La loi visant à améliorer le système de santé par la confiance et la simplification doit concrétiser certains engagements du « Ségur de la santé ».

Définitivement adoptée par l’Assemblée nationale mercredi 14 avril 2021, la loi visant à améliorer le système de santé par la confiance et la simplification a été publiée au Journal Officiel du 27 avril 2021. Pour le ministre des Solidarités et de la Santé, celle-ci vient concrétiser les engagements pris lors du « Ségur de la santé » : « accorder aux établissements plus de souplesse dans leur organisation, remédicaliser la gouvernance des hôpitaux, redonner au service hospitalier une plus grande place dans la décision et mettre un terme au mercenariat de l’intérim médical ». Les diverses dispositions du texte « vont permettre d’améliorer durablement le quotidien des soignants et l’organisation de nos établissements de santé », assure Olivier Véran.

La nouvelle loi doit permettre de réinvestir la place et le rôle donnés aux services de soins. Elle introduit le projet de management et de gouvernance, permettant de mieux associer les soignants aux décisions et les co-désignations des responsables médicaux, par le directeur de l’établissement et par le président de la commission médicale d’établissement (CME). Ce texte est censé faire « vivre pleinement la démocratie hospitalière et reconnaît le rôle des soignants et leur place dans la gouvernance de l’hôpital en donnant la possibilité à un représentant des soignants, des étudiants et des usagers de siéger au directoire des établissements publics de santé », se félicite le ministère.

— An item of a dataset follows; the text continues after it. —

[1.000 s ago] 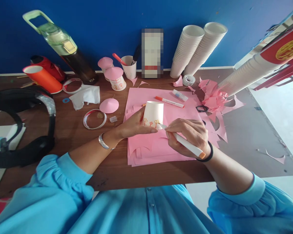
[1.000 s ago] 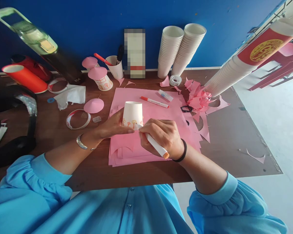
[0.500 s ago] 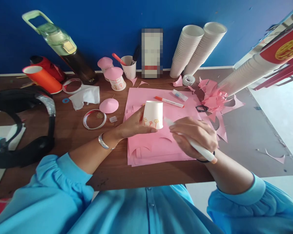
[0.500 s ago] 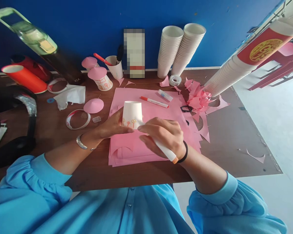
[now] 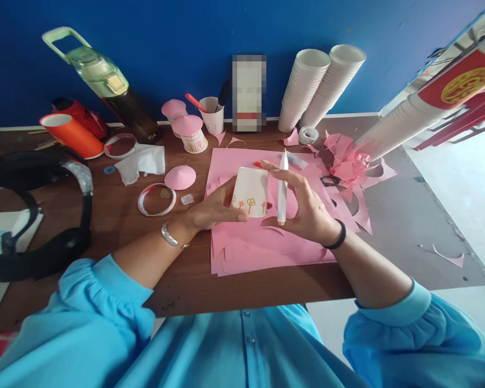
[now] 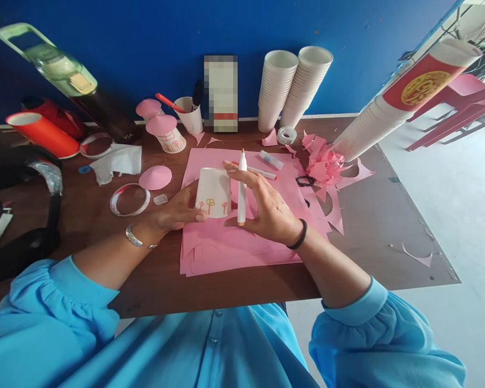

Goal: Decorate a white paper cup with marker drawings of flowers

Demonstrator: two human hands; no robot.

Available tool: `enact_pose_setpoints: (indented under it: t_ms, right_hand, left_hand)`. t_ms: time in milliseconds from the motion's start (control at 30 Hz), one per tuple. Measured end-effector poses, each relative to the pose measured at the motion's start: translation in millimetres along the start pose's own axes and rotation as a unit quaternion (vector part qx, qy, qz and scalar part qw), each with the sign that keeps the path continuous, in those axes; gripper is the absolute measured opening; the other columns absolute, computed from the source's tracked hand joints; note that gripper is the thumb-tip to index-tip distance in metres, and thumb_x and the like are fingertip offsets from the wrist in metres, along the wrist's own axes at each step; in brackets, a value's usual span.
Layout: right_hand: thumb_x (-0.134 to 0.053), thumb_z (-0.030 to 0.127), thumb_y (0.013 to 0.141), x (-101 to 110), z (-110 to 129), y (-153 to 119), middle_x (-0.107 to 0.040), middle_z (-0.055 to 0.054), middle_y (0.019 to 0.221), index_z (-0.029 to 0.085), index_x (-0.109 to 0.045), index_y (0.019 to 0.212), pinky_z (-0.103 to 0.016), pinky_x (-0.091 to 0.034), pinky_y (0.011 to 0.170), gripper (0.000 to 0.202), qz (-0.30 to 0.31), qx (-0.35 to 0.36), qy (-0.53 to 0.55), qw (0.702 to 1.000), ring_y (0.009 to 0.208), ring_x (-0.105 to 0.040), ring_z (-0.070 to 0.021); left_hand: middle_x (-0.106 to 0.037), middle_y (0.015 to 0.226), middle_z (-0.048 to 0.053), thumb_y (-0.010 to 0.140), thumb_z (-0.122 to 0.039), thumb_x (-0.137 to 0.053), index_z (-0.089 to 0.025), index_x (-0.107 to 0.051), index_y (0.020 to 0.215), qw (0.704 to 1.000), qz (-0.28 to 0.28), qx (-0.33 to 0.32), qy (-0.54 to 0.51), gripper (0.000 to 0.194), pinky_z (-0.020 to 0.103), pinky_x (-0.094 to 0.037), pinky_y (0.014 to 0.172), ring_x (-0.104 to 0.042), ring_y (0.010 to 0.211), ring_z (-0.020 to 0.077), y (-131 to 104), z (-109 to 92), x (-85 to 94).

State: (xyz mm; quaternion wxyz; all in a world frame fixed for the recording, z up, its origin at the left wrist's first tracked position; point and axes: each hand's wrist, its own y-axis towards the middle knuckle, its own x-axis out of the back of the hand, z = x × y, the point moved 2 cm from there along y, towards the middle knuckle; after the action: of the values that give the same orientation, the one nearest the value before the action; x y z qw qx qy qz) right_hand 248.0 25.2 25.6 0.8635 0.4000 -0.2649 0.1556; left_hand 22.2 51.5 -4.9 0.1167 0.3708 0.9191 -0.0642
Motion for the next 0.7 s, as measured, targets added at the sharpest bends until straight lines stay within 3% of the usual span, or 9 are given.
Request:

Par ailleurs, la loi autorise de nombreuses évolutions de compétences pour certains professionnels de santé, comme les sages-femmes, les masseurs-kinésithérapeutes, les orthophonistes ou encore les ergothérapeutes. Enfin, elle vient renforcer la lutte engagée par le gouvernement contre le mercenariat de l’intérim médical, « qui désorganise les équipes de soins et obère les finances de nos hôpitaux ». En effet, le texte rend effectif le plafond réglementaire de l’intérim médical en obligeant le comptable public à rejeter tout paiement de salaire au-delà de ce plafond.

Au final, cette loi de près de 50 articles comprend six chapitres :

  • Chapitre Ier : Exercice en pratique avancée et protocoles de coopération (articles 1 à 5) ;
  • Chapitre II : L’évolution des professions de sage-femme et de certains auxiliaires médicaux (articles 6 à 16) ;
  • Chapitre III : Recrutement des praticiens hospitaliers et mesures diverses concernant l’emploi en établissement public de santé (articles 17 à 21) ;
  • Chapitre IV : Simplification de la gouvernance dans les établissements publics de santé (articles 22 à 36) ;
  • Chapitre V : Simplification et gouvernance des organismes régis par le Code de la mutualité (articles 37 à 41) ;
  • Chapitre VI : Simplification des démarches des personnes en situation de handicap (articles 42 à 45).